I don't know if one way is the right way, I'm hoping that since I'm already in the habit of using both ways that both are normal


----------



## bellasmommy (May 8, 2005)

I put on my nerd hat and consulted my dictionary...drumroll please......

ok, so I don't know how to spell the word phonetically using a computer, but they use the "Z" sound on the end. 
Maltese is pronounced mol-tez according to websters, I plan to keep using both, you can teach an old dog new tricks, but I'm harder to convince. I guess I will try to use the z sound on the end, but I don't know it it will last. Wow....I need to get out of the house and get some fresh air.


----------



## Julie718 (Feb 17, 2006)

I say it MalteSe with an "S". I'm not sure which is the correct way???


----------



## dr.jaimie (Mar 23, 2004)

well i use the "s" sound but when we had an italian resident at the vetschool she didnt know what i was saying..then she realized and said "ohhh mal tay sah" sooooo who knows haha i would think the italians would know hehe


----------



## NYC Neighborhood Dogs (Nov 12, 2006)

Mall Tease sort of a z that sounds a bit like an s


----------



## wagirl98665 (Jan 5, 2006)

I pronounce it with a "S", but hubby pronounces it with a "D" he calls them little "hoods".


----------



## Scoobydoo (May 26, 2005)

I say it as Malt-eese, I guess that's the Aussie twang


----------



## Furbaby's Mommie (Jul 10, 2004)

Never heard it any way but Mall-tease







in other words Mall-teez!


----------



## MalteseJane (Nov 21, 2004)

Don't ask me, I don't know how it sounds with a french accent.


----------



## chloeandj (Apr 1, 2005)

I say it with an s sound


----------



## Cosy (Feb 9, 2006)

I think because the first E is a hard E the S can sound hard too, close to a Z. I say MAHL TEES.


----------



## Carla (Aug 30, 2005)

I looked it up on Merriam-Webster Online Dictionary. They have a feature that allows you to hear the pronunciation. I hear Maltea*z*e, but it sounds close to an *s*. There's a little red speaker symbol next to it.

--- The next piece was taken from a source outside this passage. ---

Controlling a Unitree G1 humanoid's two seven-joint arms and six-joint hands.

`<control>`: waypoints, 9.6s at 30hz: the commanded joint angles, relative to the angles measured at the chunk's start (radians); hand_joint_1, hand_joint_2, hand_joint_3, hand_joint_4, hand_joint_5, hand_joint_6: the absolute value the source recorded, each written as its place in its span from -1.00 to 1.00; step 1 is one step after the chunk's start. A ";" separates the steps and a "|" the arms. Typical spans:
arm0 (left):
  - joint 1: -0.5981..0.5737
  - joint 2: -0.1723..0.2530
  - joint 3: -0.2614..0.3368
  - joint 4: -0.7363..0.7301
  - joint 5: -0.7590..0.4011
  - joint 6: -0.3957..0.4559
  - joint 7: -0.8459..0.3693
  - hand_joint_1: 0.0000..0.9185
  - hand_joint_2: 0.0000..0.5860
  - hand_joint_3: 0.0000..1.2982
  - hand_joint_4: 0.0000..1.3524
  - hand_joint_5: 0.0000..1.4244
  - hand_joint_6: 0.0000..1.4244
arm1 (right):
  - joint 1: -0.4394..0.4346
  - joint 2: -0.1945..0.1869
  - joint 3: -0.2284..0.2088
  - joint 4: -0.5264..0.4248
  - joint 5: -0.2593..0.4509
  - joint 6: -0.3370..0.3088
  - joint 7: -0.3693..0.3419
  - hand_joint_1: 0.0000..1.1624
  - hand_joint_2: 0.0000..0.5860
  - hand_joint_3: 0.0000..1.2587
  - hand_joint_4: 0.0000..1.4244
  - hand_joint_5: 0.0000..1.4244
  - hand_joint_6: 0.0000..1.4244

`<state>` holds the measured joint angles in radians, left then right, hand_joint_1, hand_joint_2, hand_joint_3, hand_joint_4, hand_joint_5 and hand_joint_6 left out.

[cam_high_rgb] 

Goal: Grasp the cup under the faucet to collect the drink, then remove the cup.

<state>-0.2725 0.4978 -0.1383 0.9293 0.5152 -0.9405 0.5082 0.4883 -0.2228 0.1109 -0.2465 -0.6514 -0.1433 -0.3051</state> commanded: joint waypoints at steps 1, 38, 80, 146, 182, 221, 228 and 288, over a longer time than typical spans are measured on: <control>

Merriam-Webster Dictionary

Maybe we should do a poll!?! Do you hear what I hear?







Ok, I've lost it. 

Carla & Shotzi


----------



## ladypup (Oct 22, 2006)

> Maltese is pronounced mol-tez according to websters,[/B]


yes


----------



## Cosy (Feb 9, 2006)

Merriam-Webster has it both ways. Mol tez or tEs


----------



## jude'n'jools (Apr 6, 2006)

Over hear we say it with a Z sound.


----------



## lonestar (Dec 21, 2004)

Don't ask us,were from Texas. My husband calls them Malt-Taz







I use the Z myself.


----------



## MissMelanie (Feb 13, 2006)

This has been a very interesting thread. After reading everyone's reply... I think I am like most and say Mahl Tees. Or as like I learned with our Siamese, the cat is a Mezer and the dogs are Tezers.

enJOY!
Melanie


----------



## samsonsmom (May 4, 2005)

That's easy. It's spelled l-o-v-e and pronounced likewise. 

Samsonsmom


----------



## bellasmommy (May 8, 2005)

Thanks for your replies everyone, my mother and I have been wondering about this for a long time. 
Carla, thank you so much for posting the link to the thing that pronounces it for you, that is really really neat! Keep in mind I want to be a librarian and I love neat tools like that. I think I'll bookmark that site.
(By the way, I hear a z sound)


----------



## saltymalty (Sep 14, 2004)

> well i use the "s" sound but when we had an italian resident at the vetschool she didnt know what i was saying..then she realized and said "ohhh mal tay sah" sooooo who knows haha i would think the italians would know hehe[/B]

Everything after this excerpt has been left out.